=== Directions ===
Reproduce the entire listing word for word.

=== Supplied data ===

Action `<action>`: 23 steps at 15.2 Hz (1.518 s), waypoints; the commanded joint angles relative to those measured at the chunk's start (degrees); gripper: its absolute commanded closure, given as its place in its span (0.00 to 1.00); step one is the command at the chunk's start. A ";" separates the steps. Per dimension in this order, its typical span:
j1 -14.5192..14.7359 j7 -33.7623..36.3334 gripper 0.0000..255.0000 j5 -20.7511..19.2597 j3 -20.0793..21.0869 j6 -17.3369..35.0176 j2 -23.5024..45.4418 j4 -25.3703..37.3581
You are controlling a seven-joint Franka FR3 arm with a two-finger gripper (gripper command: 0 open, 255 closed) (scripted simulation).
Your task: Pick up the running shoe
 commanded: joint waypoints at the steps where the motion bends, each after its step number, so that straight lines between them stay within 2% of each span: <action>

=== Your solution ===
Action `<action>`: 23 steps at 15.2 Hz (1.518 s), waypoints; the commanded joint angles relative to those measured at the chunk's start (degrees); gripper: its absolute commanded closure, given as its place in its span (0.00 to 1.00); step one is the command at the chunk's start. A ";" separates the steps. Per dimension in this order, its typical span:
j1 -14.5192..14.7359 j7 -33.7623..36.3334 gripper 0.0000..255.0000 j5 -20.7511..19.2597 j3 -20.0793..21.0869 j6 -17.3369..35.0176 j2 -23.5024..45.4418 j4 -25.3703..37.3581
You are controlling a seven-joint Franka FR3 arm with a two-finger gripper (gripper command: 0 open, 255 closed) (scripted simulation).
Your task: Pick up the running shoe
 commanded: joint waypoints at the steps where the motion bends, each after its step number, so that straight lines between them stay within 2% of each span: <action>

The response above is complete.